= Portal venous system =

Blood-vessel structure

General diagram of a portal venous system, for example, this occurs in the hypophyseal portal system between the hypothalamus and the anterior pituitary gland.

In the circulatory system of vertebrates, a portal venous system occurs when a capillary bed pools into another capillary bed through veins, without first going through the heart. Both capillary beds and the blood vessels that connect them are considered part of the portal venous system.

Most capillary beds drain into venules and veins which then drain into the heart, not into another capillary bed. There are three portal systems, two venous: the hepatic portal system and the hypophyseal portal system; and one arterial (one capillary system between two arteries): the renal portal system. Unqualified, portal venous system usually refers to the hepatic portal system. For this reason, portal vein most commonly refers to the hepatic portal vein.

The functional significance of such a system is that it transports products of one region directly to another region in relatively high concentrations. If the heart were involved in the blood circulation between those two regions, those products would be spread around the rest of the body.

==In humans==
The human hepatic portal system delivers about three-fourths of the blood going to the liver.

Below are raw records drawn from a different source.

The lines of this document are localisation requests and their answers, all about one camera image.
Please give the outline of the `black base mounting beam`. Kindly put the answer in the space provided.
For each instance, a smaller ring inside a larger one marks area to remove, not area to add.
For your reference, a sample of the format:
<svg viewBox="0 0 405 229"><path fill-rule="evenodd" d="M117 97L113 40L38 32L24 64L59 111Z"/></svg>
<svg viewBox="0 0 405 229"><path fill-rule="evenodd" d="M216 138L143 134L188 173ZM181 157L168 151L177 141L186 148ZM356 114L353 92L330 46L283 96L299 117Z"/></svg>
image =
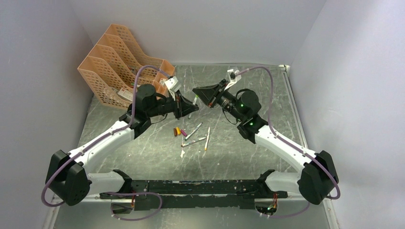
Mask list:
<svg viewBox="0 0 405 229"><path fill-rule="evenodd" d="M100 198L140 211L158 207L255 209L258 199L288 197L285 191L271 191L261 179L133 180L128 192L130 196L102 193Z"/></svg>

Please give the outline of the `white marker pen colourful label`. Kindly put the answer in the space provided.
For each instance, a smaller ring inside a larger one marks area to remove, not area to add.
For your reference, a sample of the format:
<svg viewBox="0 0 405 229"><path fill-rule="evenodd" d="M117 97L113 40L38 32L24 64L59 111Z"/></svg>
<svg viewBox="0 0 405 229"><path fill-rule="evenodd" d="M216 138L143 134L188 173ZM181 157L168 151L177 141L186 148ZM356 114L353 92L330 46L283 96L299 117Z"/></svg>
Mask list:
<svg viewBox="0 0 405 229"><path fill-rule="evenodd" d="M192 140L192 141L190 141L190 142L184 143L184 144L181 145L181 147L190 146L190 145L193 145L193 144L198 143L198 142L200 142L200 141L203 141L203 140L205 140L205 139L206 139L206 137L201 137L201 138Z"/></svg>

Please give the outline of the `white calculator box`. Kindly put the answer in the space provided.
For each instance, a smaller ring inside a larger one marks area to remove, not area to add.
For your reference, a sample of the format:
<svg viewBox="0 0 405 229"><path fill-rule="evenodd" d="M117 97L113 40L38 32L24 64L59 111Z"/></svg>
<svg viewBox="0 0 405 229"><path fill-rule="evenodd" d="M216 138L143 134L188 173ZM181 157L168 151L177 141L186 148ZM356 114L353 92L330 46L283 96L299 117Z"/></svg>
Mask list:
<svg viewBox="0 0 405 229"><path fill-rule="evenodd" d="M123 98L125 100L131 101L131 102L133 101L133 93L128 90L125 90L123 88L118 91L118 96L120 96L121 98Z"/></svg>

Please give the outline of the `white marker pen orange tip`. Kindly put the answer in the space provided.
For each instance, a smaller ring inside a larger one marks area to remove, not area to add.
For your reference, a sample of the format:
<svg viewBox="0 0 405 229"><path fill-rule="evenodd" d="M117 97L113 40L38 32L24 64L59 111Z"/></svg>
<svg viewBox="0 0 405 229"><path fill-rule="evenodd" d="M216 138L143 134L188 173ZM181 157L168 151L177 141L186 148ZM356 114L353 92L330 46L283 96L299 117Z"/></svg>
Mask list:
<svg viewBox="0 0 405 229"><path fill-rule="evenodd" d="M207 151L207 148L208 148L208 143L209 143L209 139L210 139L210 132L211 132L211 127L208 127L206 141L205 141L205 145L204 145L204 150L205 151Z"/></svg>

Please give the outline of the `peach plastic file organizer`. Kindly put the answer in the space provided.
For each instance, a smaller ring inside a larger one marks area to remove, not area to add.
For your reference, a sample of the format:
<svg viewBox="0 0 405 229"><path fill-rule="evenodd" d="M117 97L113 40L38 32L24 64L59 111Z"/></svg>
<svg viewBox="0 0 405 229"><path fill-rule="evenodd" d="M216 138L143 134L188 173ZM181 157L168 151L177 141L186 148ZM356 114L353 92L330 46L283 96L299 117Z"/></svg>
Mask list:
<svg viewBox="0 0 405 229"><path fill-rule="evenodd" d="M175 67L167 60L146 55L128 27L111 24L78 71L102 105L127 109L130 101L118 92L131 92L138 70L145 65L153 65L169 76L175 74Z"/></svg>

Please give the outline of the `white marker pen upper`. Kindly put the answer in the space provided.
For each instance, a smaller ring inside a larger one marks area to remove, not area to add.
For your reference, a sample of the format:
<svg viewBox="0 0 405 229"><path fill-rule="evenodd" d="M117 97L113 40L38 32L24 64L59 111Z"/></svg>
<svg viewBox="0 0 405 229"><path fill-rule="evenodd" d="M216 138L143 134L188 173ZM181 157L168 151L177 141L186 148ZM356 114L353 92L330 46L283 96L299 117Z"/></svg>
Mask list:
<svg viewBox="0 0 405 229"><path fill-rule="evenodd" d="M185 137L185 140L188 140L202 125L203 123L199 123L187 136Z"/></svg>

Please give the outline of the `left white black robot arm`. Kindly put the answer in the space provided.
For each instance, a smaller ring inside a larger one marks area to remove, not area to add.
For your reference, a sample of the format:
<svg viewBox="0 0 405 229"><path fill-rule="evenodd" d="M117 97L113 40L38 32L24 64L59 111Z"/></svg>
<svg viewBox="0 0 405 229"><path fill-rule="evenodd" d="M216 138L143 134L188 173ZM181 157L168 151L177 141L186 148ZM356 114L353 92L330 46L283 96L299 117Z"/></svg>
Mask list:
<svg viewBox="0 0 405 229"><path fill-rule="evenodd" d="M56 206L45 200L48 189L62 200L62 204L69 206L93 194L109 193L127 198L132 192L132 179L119 169L93 173L98 161L143 134L151 126L152 117L173 113L180 119L198 109L198 105L182 96L180 91L173 97L165 97L157 93L153 85L141 85L128 111L108 130L77 149L68 153L59 150L52 155L41 201L49 207Z"/></svg>

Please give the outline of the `aluminium rail frame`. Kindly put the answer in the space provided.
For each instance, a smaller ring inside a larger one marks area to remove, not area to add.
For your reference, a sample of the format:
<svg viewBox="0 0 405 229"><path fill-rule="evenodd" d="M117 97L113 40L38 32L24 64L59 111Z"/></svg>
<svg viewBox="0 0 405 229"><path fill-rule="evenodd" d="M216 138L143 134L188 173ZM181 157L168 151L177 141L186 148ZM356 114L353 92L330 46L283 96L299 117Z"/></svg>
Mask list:
<svg viewBox="0 0 405 229"><path fill-rule="evenodd" d="M293 141L307 144L298 120L292 92L285 71L270 67L274 78L273 103L269 104L270 79L263 70L246 73L231 88L256 91L262 104L260 115L266 118L271 109L274 128ZM230 115L220 108L210 109L199 103L199 111L190 118L176 120L157 117L153 125L138 139L120 147L96 164L97 172L114 168L135 179L253 179L268 170L292 172L275 153L244 140L233 125ZM189 134L199 123L201 127L188 139L174 136L179 127ZM205 141L190 146L182 144L206 137L211 127L207 151ZM260 216L255 210L239 208L183 208L131 212L125 221L110 215L109 204L94 197L69 207L50 209L46 229L336 229L338 223L332 203L306 206L297 194L279 200L276 218Z"/></svg>

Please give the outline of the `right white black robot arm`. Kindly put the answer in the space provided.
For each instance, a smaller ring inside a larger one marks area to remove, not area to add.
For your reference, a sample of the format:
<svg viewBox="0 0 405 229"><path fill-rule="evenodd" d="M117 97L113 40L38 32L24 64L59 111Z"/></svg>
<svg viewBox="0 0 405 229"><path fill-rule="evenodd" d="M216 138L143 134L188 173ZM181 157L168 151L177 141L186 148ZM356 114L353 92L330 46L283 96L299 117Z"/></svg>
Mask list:
<svg viewBox="0 0 405 229"><path fill-rule="evenodd" d="M258 114L261 104L256 92L241 89L233 95L227 85L228 82L222 80L192 91L207 107L218 105L233 116L239 122L237 129L242 138L276 153L296 170L295 173L271 173L258 184L259 194L268 198L275 191L299 193L314 205L326 198L332 199L330 192L338 188L339 178L330 153L315 152L282 135Z"/></svg>

The final common pathway for transport of venous blood from the spleen, pancreas, gallbladder and the abdominal portion of the gastrointestinal tract (with the exception of the inferior part of the anal canal and sigmoid colon) is through the hepatic portal vein. This portal vein is formed by the union of the superior mesenteric vein and the splenic vein posterior to the neck of the pancreas at the level of vertebral body L1. Ascending towards the liver, the portal vein passes posterior to the superior part of the duodenum and enters the right margin of the lesser omentum. It is anterior to the omental foramen and posterior to both the bile duct, which is slightly to the right, and the hepatic artery proper, which is slightly to the left. On approaching the liver, the portal vein divides into right and left branches which enter the liver parenchyma. It gives off the right and left gastric veins, the cystic vein and the para-umbilical veins as tributaries.

The hypophyseal portal system transports hormones from the hypothalamus to the pituitary gland.

In the renal portal system adrenal medulla capillaries are downstream from adrenal cortex capillaries. This portal system delivers high concentrations of adrenal cortical hormones to the adrenal medulla. In particular, glucocorticoids induce the enzymatic conversion of norepinephrine to epinephrine in the adrenal medulla. By contrast, the ganglia of the sympathetic trunk mainly produce norepinephrine because their cells are not bathed in high concentrations of glucocorticoids.

The venous blood of the pancreatic islets is upstream from the capillary system of the exocrine pancreas via efferent ducts. The acini of the exocrine pancreas are therefore directly exposed to high concentrations of hormones from the endocrine pancreas, forming the pancreatic portal system.